There are different ways of implementing this in different styles of client user interface. These notes explore the issues implementers will encounter.

2. CORS Support

The IIIF Authentication API specification requires a CORS-compliant browser. See the browser-specific issues section for more details.

While the CORS and XHR specifications allow for a cross-domain request (from the client domain to the resource domain) that includes the browser’s cookies for the resource domain, the conditions imposed make the approach unsuitable for IIIF use. Under these conditions, clients would make an XHR request with XMLHttpRequest.withCredentials = true, which triggers a CORS preflight request. The preflight response from the resource domain server must then include an Access-Control-Allow-Origin header whose value is the specific trusted client domain. In a request made with XMLHttpRequest.withCredentials = true the wildcard * value for Access-Control-Allow-Origin is invalid, and servers servers should not simply echo back the client origin header. Together these restrictions avoid cooked cookie leakage to an untrusted client script.

The IIIF Authentication Specification must work for a client that is untrusted (in CORS terms); anyone should be able to run any IIIF client from anywhere and use it to load any resources. Therefore the specification assumes that any cookie information for the resource domain is unavailable to the client code, including the knowledge of the existence or otherwise of any cookies. IIIF clients do not need to make withCredentials requests.

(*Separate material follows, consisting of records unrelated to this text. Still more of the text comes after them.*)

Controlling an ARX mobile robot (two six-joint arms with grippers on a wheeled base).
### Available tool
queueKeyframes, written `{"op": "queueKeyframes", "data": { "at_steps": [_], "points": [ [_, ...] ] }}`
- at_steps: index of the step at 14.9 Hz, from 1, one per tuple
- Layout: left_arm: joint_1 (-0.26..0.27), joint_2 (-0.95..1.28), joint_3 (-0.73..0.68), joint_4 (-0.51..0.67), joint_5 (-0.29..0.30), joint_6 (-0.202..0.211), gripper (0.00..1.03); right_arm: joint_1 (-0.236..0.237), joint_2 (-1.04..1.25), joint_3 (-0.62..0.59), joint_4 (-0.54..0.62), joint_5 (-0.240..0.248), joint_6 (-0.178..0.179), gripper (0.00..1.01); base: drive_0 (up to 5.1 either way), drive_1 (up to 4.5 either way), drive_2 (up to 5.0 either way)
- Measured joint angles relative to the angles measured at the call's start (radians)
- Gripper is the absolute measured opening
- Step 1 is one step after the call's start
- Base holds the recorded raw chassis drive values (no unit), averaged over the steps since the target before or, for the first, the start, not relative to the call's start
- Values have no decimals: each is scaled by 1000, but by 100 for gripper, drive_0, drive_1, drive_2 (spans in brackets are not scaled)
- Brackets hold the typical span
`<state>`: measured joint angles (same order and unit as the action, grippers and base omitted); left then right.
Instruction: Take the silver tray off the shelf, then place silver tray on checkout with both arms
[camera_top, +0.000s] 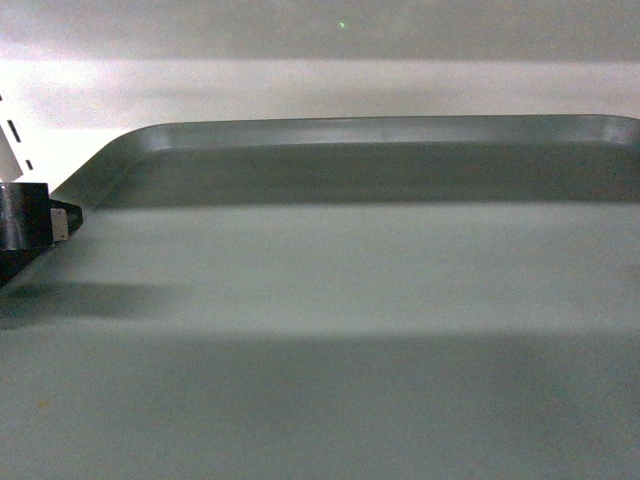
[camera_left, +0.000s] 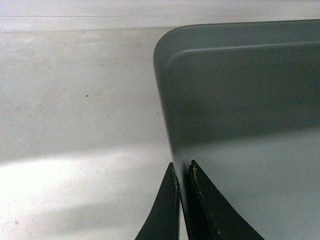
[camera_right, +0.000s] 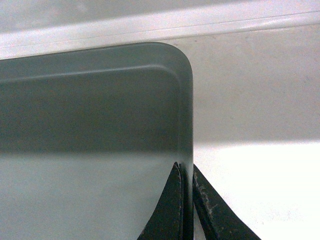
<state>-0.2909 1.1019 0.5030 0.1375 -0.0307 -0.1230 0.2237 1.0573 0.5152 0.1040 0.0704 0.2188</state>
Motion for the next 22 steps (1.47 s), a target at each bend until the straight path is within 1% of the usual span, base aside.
{"op": "queueKeyframes", "data": {
  "at_steps": [22],
  "points": [
    [3, -7, 4, -4, 0, 13, 4, 5, -11, 3, -3, 4, -1, 3, 3, -407, 414]
  ]
}}
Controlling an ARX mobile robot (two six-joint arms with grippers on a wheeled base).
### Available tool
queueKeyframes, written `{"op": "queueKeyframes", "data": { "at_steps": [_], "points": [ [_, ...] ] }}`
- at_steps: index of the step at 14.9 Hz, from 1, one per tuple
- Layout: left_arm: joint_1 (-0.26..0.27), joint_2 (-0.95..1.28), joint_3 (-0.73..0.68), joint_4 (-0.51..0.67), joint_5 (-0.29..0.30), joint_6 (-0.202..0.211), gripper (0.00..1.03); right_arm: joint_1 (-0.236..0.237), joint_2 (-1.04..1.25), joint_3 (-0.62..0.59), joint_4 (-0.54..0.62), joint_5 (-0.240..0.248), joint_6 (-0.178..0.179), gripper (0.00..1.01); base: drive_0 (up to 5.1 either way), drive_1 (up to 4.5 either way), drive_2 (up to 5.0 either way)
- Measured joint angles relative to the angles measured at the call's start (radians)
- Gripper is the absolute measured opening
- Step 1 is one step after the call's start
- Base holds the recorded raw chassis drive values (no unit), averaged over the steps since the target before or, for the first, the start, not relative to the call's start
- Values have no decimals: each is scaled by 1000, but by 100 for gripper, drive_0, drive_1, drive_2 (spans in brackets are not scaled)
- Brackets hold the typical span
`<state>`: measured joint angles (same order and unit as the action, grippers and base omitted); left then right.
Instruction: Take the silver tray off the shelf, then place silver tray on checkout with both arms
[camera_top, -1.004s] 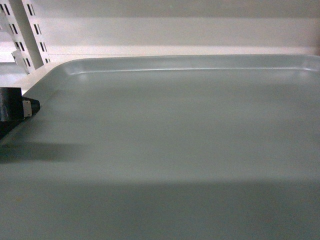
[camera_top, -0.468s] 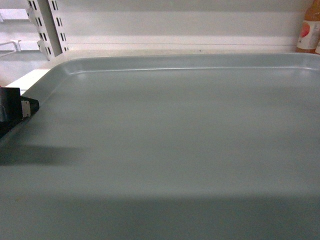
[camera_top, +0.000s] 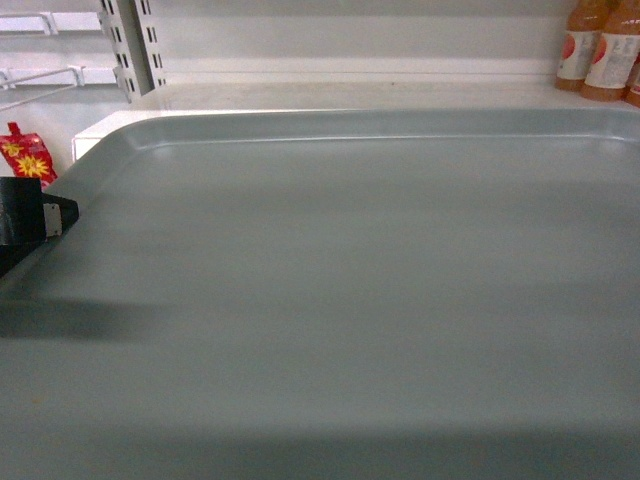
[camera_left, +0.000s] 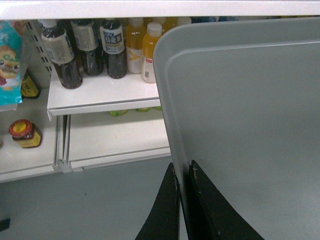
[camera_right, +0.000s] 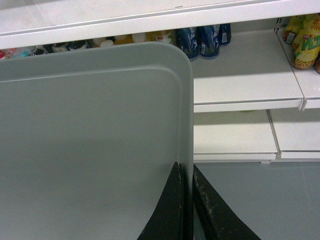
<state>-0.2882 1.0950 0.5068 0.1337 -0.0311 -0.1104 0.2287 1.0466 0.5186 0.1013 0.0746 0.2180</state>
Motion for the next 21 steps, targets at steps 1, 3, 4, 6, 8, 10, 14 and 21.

3. Use of Service Labels and Descriptions

Servers supporting the IIIF Authentication Specification will provide a Service Description that includes labels, and may include descriptions and header values, for the login services they expose. In this way the server can influence the presentation of the login services to the user. For example, the header and description could be used by the client as the title and text of a dialog box. Clients should present this text to the user to help them decide what to do; a publisher should assume that the login label will always be made obvious to the user during the authentication flow.

A server could use different login services to provide different messaging to the user, even if the implementation is identical and they share the same token and logout services. One institution could have a single login service, another could have hundreds that differ not in their behavior but in their labels, descriptions and headers, allowing the content provider to customize the displayed text to fit the content. Client software is expected to make prominent use of the provided text. The label and description values can be string literals or JSON-LD value objects.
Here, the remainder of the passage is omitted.